Our peer Sandra volunteered to define the structure of the document. We were all sure that she was going to do a great job (you can’t imagine how efficient she is), so we didn’t arrange long technical discussions and meetings to define the perfect document. We just trusted her, we let her do the job and we accepted the contract she brought: we were going to use a simple python dictionary.

We could all have fought for modeling the document in a hundred different ways, but Sandra’s one was fine. Of course there were a few changes later on when we got our hands dirty and had more information; some nesting here, some changes on data types there, but in the end the contract worked great.

3. We broke each subsystem in tasks that could (kind of) be developed independently

Did I tell you we aren’t good at doing that? Well, this feature was not an exception. Most of the first issues were sequential, some of the lasts too.

Again we didn’t spend much time in planning sprints. A couple of us, me included, volunteered to review the issues, rewrite them, or split them the way we better found. And again the rest of the team was okay with the results.
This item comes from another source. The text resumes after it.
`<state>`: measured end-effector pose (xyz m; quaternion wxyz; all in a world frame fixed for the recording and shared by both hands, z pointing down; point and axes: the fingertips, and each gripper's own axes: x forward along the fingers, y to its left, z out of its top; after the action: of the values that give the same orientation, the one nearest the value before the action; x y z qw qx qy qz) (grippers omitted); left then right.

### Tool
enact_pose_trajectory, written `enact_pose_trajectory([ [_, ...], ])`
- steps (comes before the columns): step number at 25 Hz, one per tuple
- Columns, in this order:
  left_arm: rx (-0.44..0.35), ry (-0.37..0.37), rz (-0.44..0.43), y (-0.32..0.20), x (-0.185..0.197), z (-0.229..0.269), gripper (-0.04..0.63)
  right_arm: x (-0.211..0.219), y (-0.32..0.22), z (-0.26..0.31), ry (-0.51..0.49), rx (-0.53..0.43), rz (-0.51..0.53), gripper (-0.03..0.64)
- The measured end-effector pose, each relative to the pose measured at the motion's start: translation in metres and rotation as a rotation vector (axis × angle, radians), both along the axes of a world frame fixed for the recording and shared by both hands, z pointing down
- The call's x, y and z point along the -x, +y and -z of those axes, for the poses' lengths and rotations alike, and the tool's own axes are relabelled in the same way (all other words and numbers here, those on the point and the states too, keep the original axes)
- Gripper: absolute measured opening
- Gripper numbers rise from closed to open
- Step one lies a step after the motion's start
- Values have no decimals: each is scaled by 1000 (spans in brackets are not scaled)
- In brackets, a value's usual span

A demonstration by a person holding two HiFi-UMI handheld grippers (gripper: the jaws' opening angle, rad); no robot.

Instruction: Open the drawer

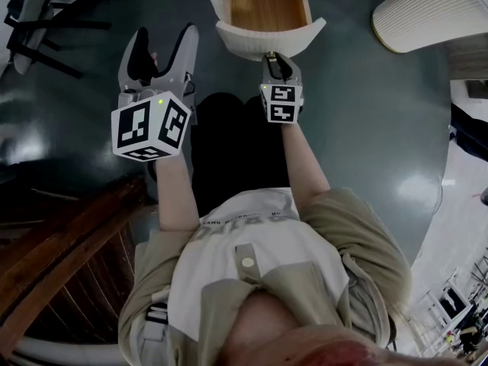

Although we didn’t a great job here, whenever one of the subsystems got temporarily blocked by review/QA phases we had the other to jump in and continue working. The investment was giving us the fruits.

4. We are feeding the consumer with hardcoded fake input

At the current state of things, there is a file in the code with a huge hardcoded python dictionary representing the data to be written. Our document. This dictionary replaces the real data generated by the provider and is directly given to the excel writer. So no matter the user and no matter the selected filters, the output is always the same.

The writer is fed with fake data

Are you kidding? No, no, please let’s keep reading.

5. We are programming, reviewing and testing each subsystem independently and in parallel

Each subsystem produces its own output. When the “Create report” button is clicked in the UI, two files are created and linked:

  • One is created by the Report Generator. It’s the python dictionary encoded in raw JSON. It has the real expected data from the db and related calculations.
  • The other is a fixed XLS file.
The system produces two documents with different purposes

Every new piece we add to any subsystem involves new data dumped to one of those files. If the change affects the JSON file, then our brilliant QA team -- whose name is Núria -- checks that all the calculations are made right and the rest of the data matches the expected. Instead, if the change is related to the Excel, what QA explores is the format, the structure of the rows, the style and the internationalization (es/ca).

6. Once ready, we’ll remove the hardcoded parts and we’ll connect both subsystems

We are not far from having the feature finished, odds are we’ll celebrate in the next two weeks. Once the last issue is done, we’ll remove that ugly hardcoded part and we’ll feed the Excel Writer with the real generated data. We’ll not create the JSON file anymore, since there’ll be no need to do so.

We’ll perform a last, broad QA session to check that all is wired properly. Then we’ll remove the feature flag and we’ll ship. What will happen next?

Stay tunned, I’ll write a short follow up with the final part of the story.

Final thoughts

I couldn’t resist the temptation to write a few final thoughts. Please take them as my own.

I’m really proud of my team in Agroptima. Being small, with nine team members in the technical dept (including front, back, design, QA and the CTO), I feel we are going far in perfectioning our skills. There are lots of things to be improved, but as months pass we work more and more smoothly, as an oiled machine. The process flows and we feel proud.

If there’s a reason for that atmosphere, I’d say it is because there’s no hero among us. No software design or architecture guru. We treat each other as equals, we are building a culture of respect, honesty and trust. A culture that removes the need for dealing with politics, with hostility and bullshit. A culture of autonomy and mutual support.

Any dev team is able to do great things and to work with a great process. Knowledge is a necessary asset, but if there is a key factor for success (or for self-realization at least) it is a culture that lets people go free and straight to the point.